Exercise objective: Search the data below for "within"; list each line that holds it.

(Excerpts from a dataset)
.....

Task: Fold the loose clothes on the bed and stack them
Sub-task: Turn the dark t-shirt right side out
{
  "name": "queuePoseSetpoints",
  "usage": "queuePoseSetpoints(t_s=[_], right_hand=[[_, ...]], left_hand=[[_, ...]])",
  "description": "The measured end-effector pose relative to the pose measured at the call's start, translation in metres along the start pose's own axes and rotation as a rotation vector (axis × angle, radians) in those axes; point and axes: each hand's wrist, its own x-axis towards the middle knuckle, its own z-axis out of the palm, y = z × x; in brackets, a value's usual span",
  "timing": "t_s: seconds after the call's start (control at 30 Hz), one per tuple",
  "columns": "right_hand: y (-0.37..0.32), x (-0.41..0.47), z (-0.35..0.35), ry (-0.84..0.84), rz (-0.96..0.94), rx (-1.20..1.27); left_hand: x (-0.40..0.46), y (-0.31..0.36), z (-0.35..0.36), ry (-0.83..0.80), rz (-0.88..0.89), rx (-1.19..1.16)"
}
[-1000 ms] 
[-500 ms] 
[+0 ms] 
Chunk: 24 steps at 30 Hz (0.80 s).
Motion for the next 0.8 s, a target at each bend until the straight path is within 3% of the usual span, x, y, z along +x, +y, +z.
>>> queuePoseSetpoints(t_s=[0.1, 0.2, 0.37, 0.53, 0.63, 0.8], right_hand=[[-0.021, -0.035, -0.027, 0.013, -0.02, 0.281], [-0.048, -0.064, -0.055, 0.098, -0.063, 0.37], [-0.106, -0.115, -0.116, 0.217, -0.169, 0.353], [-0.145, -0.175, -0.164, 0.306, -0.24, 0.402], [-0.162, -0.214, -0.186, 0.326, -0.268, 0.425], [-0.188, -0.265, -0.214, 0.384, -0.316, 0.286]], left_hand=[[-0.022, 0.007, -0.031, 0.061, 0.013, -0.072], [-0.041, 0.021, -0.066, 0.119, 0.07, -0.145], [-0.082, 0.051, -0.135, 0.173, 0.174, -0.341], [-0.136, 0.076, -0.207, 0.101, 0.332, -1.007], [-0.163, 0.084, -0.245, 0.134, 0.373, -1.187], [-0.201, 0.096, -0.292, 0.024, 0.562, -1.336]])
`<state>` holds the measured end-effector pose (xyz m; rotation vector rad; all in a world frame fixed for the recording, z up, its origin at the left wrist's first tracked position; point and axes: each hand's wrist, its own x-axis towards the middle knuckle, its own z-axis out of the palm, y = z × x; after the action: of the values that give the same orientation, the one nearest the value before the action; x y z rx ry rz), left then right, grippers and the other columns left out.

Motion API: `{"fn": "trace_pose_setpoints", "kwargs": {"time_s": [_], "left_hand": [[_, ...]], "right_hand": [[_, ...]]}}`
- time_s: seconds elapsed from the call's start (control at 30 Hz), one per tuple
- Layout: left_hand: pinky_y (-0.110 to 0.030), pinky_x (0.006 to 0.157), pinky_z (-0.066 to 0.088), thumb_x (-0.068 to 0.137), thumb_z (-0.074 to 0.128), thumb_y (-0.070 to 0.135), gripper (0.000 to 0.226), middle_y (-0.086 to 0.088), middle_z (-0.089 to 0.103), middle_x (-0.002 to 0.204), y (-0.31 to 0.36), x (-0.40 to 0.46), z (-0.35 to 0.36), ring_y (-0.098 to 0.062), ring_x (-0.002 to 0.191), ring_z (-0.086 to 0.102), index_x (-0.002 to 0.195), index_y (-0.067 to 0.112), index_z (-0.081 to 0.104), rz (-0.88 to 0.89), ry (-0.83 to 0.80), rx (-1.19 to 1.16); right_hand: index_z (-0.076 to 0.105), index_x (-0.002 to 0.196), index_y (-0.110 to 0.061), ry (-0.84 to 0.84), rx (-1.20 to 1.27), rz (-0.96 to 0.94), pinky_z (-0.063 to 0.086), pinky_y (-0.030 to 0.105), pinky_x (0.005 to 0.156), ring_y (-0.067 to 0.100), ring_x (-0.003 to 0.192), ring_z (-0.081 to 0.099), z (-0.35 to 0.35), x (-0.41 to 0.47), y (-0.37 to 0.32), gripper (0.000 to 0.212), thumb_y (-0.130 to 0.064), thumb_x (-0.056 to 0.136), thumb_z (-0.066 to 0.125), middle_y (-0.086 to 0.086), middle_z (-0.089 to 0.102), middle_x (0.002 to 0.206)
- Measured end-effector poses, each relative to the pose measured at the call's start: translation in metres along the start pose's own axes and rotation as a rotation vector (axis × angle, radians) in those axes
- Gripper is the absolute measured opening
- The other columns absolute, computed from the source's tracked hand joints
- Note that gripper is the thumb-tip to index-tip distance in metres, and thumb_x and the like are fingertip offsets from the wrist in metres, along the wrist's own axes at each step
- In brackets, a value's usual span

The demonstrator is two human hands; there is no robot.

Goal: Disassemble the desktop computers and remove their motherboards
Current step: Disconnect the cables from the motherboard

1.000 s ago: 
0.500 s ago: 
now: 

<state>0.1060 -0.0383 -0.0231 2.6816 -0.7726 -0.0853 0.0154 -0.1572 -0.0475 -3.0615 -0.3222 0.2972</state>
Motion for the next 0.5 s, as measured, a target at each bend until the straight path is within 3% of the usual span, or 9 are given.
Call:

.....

Solution to this exercise:
Motion for the next 0.8 s, a target at each bend until the straight path is within 3% of the usual span, x, y, z along +x, +y, +z.
Motion for the next 0.5 s, as measured, a target at each bend until the straight path is within 3% of the usual span, or 9 are given.

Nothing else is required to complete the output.